Recruiting ‘best fit’ employees

Recruiting staff who are unsuitable for roles or simply do not like the work causes lack of motivation leading to absences. Ensure that you have an up-to-date job description (include any physical requirements) and an accurate person specification which details the essential criteria needed to carry out the role effectively. Once a suitable candidate has been selected do acquire references.

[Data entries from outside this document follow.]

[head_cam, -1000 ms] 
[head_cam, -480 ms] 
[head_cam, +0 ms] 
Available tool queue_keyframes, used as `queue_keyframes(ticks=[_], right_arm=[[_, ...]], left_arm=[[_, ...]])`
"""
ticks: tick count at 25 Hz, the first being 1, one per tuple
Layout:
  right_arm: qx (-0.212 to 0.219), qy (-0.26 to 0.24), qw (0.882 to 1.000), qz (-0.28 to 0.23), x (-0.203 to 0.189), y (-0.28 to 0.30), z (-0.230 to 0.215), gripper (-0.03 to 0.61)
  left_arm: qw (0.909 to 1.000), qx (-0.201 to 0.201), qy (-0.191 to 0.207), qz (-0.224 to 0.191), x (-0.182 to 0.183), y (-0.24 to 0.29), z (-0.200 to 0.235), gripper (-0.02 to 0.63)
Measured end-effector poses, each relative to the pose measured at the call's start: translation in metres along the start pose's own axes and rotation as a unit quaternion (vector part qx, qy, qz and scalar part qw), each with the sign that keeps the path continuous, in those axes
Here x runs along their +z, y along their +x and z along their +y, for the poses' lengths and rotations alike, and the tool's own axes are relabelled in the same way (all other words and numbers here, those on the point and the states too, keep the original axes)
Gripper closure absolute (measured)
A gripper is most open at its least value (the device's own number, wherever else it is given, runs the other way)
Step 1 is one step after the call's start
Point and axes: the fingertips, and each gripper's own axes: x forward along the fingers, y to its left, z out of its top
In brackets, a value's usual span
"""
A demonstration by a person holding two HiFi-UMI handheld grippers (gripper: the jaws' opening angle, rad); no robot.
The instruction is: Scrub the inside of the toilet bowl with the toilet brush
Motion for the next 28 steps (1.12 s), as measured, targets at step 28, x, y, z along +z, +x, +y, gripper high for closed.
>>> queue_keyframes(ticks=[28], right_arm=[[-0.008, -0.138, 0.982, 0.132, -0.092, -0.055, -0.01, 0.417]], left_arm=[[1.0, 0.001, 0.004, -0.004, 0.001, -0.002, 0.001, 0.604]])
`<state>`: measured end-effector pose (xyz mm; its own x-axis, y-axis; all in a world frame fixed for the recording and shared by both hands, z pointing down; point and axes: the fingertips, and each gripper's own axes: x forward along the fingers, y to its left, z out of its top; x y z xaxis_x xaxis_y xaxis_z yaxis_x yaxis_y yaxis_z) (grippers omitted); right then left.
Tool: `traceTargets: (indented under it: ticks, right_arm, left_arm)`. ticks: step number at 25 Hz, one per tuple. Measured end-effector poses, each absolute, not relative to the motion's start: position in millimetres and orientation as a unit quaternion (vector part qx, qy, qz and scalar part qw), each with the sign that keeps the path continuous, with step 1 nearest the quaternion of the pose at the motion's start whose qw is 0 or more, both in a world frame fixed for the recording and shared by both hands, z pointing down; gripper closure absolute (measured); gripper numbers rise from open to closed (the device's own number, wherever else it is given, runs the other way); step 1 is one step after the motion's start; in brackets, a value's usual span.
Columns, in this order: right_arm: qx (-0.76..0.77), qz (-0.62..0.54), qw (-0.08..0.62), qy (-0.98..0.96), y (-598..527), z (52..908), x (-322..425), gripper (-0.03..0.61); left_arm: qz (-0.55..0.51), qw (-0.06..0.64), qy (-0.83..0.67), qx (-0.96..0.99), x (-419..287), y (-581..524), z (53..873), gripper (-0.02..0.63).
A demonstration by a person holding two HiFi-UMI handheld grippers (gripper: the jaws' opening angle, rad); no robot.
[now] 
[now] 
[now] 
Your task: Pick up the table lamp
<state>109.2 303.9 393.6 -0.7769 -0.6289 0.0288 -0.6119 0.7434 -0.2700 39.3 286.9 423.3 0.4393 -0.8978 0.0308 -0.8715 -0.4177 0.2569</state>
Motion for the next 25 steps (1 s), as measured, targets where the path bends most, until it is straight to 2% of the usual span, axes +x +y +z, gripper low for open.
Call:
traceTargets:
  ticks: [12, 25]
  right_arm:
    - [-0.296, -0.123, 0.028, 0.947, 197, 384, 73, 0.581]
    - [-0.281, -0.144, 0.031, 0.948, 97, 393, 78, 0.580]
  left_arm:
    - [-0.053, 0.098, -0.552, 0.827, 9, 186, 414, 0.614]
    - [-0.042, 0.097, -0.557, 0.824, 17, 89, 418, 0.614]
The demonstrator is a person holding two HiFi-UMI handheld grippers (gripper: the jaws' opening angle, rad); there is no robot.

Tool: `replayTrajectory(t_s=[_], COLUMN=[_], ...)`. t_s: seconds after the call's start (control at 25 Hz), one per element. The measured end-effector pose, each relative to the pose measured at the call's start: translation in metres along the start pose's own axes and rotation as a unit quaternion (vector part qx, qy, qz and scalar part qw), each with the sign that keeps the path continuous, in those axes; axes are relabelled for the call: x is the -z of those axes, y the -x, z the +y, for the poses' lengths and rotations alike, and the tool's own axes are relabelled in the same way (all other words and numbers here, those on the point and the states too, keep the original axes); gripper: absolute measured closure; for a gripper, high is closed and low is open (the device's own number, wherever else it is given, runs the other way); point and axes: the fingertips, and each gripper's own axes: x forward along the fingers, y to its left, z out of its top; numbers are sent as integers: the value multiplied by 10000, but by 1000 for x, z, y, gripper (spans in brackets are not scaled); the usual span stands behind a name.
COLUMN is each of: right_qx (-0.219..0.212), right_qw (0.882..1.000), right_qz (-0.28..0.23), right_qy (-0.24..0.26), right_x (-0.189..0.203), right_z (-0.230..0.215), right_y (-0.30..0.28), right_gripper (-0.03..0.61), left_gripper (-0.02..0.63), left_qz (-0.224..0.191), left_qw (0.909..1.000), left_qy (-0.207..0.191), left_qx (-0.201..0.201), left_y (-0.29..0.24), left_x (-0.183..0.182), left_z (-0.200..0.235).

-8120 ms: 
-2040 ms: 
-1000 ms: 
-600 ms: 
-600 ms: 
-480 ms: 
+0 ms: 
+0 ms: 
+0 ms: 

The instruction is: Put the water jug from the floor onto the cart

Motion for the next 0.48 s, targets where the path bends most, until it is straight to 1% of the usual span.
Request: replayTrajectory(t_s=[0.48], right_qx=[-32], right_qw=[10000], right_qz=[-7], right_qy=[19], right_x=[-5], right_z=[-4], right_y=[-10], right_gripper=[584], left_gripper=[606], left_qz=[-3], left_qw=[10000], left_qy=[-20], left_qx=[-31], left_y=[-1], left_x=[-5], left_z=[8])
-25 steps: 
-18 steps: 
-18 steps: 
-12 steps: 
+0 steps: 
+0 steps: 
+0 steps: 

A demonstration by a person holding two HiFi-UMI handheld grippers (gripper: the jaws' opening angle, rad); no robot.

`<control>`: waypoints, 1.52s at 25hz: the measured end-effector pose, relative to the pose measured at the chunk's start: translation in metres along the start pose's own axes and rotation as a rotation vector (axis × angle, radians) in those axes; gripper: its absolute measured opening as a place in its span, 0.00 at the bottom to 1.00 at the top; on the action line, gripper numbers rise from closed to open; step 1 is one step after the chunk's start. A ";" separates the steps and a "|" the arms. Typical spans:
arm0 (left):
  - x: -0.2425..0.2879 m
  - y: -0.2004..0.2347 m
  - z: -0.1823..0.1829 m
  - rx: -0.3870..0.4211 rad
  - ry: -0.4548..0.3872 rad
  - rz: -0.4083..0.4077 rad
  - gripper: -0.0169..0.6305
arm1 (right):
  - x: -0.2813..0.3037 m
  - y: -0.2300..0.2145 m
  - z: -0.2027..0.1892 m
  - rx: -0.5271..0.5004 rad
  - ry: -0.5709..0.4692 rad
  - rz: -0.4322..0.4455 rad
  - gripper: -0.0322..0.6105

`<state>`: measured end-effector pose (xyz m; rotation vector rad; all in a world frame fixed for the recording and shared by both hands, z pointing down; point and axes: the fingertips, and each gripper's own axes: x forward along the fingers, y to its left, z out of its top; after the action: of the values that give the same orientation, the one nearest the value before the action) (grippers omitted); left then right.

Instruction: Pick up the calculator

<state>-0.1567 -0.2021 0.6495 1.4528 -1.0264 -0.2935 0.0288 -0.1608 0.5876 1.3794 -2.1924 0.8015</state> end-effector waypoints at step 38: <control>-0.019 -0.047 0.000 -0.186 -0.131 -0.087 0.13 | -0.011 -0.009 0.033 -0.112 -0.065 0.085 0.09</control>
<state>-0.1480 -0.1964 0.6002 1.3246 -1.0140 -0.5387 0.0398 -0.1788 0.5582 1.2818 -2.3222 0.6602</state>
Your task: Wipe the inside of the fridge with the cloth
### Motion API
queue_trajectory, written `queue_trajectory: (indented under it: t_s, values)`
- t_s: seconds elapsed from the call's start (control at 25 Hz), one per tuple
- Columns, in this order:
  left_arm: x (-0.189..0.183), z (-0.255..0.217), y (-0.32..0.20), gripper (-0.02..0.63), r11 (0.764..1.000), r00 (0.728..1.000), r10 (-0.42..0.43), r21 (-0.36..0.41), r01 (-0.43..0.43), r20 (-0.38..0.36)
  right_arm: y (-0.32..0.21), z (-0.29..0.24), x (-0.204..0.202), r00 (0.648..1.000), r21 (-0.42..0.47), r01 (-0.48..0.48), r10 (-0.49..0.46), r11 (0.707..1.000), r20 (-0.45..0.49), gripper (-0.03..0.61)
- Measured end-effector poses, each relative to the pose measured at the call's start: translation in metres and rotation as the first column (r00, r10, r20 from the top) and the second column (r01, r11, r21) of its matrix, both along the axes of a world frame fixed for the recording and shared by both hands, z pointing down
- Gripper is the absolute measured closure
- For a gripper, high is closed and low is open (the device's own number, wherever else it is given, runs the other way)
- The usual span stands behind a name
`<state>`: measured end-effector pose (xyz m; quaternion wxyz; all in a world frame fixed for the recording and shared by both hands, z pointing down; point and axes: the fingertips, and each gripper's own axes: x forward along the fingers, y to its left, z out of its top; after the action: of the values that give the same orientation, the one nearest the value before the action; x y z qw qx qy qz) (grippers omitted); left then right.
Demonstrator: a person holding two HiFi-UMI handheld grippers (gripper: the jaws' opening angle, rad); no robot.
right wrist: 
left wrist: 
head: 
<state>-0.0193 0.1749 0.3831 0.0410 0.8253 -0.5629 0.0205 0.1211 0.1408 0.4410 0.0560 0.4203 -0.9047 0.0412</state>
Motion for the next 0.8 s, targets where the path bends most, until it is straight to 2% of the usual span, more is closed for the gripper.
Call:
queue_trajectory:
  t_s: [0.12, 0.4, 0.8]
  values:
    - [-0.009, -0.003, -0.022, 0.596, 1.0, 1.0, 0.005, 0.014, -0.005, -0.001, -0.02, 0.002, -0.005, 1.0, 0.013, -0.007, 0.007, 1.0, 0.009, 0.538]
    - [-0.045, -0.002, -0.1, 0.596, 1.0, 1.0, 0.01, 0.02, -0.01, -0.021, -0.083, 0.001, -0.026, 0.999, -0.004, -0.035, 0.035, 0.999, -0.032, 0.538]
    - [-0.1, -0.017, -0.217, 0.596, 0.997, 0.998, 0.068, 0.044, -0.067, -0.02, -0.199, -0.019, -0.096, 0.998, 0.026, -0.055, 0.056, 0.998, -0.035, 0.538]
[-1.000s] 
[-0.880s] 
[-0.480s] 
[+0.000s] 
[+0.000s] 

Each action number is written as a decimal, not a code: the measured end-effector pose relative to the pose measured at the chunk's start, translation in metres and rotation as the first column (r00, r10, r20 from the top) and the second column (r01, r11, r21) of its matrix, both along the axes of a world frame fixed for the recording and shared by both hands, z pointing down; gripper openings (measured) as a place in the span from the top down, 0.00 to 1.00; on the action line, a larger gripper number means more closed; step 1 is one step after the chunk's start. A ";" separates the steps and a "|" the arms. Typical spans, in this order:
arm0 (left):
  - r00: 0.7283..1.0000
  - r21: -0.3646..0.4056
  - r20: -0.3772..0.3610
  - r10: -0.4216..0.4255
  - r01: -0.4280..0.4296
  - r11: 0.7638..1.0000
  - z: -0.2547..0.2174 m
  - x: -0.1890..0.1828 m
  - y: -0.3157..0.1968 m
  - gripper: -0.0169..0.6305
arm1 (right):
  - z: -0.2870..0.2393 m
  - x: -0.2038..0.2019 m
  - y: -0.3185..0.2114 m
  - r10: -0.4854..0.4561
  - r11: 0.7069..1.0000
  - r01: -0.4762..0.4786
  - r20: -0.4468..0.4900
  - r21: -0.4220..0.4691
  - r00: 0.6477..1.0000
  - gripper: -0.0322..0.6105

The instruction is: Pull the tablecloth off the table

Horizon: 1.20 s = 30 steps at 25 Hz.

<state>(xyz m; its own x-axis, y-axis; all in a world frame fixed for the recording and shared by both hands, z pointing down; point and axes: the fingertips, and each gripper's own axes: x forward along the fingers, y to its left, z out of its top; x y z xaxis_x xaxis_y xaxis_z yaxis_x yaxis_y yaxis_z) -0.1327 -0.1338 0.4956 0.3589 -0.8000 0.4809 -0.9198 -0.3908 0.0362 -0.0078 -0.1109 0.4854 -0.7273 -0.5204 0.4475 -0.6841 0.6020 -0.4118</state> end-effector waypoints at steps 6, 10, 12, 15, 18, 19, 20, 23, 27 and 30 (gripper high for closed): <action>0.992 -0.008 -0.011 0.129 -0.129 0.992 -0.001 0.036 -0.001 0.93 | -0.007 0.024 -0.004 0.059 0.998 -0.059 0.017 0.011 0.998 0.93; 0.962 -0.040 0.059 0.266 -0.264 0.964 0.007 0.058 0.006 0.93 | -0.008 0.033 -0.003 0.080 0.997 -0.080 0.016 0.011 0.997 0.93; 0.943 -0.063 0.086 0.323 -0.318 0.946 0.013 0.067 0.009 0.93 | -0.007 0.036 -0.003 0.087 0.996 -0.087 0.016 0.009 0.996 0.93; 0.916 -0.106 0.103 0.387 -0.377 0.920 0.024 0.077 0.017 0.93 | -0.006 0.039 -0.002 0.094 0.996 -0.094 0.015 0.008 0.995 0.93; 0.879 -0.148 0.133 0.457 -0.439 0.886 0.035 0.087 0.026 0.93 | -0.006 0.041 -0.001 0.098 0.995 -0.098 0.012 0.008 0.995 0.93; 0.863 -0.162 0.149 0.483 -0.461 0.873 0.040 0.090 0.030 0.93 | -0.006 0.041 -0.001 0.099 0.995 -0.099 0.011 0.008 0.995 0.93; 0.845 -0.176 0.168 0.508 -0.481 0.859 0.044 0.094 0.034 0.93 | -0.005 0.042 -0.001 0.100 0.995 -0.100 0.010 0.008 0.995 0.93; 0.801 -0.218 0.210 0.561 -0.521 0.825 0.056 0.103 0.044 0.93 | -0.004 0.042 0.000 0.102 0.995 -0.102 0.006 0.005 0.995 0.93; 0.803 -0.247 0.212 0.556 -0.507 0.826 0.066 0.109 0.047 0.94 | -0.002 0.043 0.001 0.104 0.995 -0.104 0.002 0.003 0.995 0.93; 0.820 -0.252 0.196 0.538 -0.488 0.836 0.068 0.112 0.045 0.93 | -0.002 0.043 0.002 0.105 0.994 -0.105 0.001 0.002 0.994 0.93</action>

Pre-employment health checks

HWSYou shouldn’t ask questions relating to a potential employee’s medical conditions during the recruitment process unless this directly relates to an essential criteria of the job role, such as heavy lifting in a warehouse or caring environment. However, once an offer has been made and accepted, you may seek information about your candidate’s health and medical conditions so that you are able to assess what, if any, actions may assist the employee and minimise any disruption caused by absence due to an existing medical condition.

Induction

Ensure that your new employees are made aware of your procedures for notifying absence, and make it clear what standards of attendance (and time keeping) you expect. If you are concerned about absences during the probationary period, formally extend this period (before its expiry), explain your concerns to the employee and set out clearly what level of attendance is required.

Notification of absence

Implement clear rules on the notification of absence which are communicated to all staff. These should state the time and manner in which an employee should contact you if he/she is to be absent for any reason, who the employee should contact to report sickness, when a medical certificate is required (usually after seven calendar days) and what documentation should be completed to self-certify.

Record keeping

Ensure that your record keeping is accurate and up to date. The information must be kept confidential and secure. Record: the dates and duration of the absence; the nature of the absence; whether it was notified in line with your rules; whether the employee sought medical advice; whether the absence is properly certified with a self-certification form or fit note.

Spotting the warning signs

Short-term and long-term absences should usually be handled differently. An employee with an on-going illness that results in long-term absence should be shown empathy and understanding, even if the end result is an ill-health dismissal. On the other hand it is important to have effective interventions to manage frequent short-term absences. Return to work interviews can help identify problems at an early stage. Disciplinary action may also be taken for high levels of short-term absences and should be consistently and fairly applied.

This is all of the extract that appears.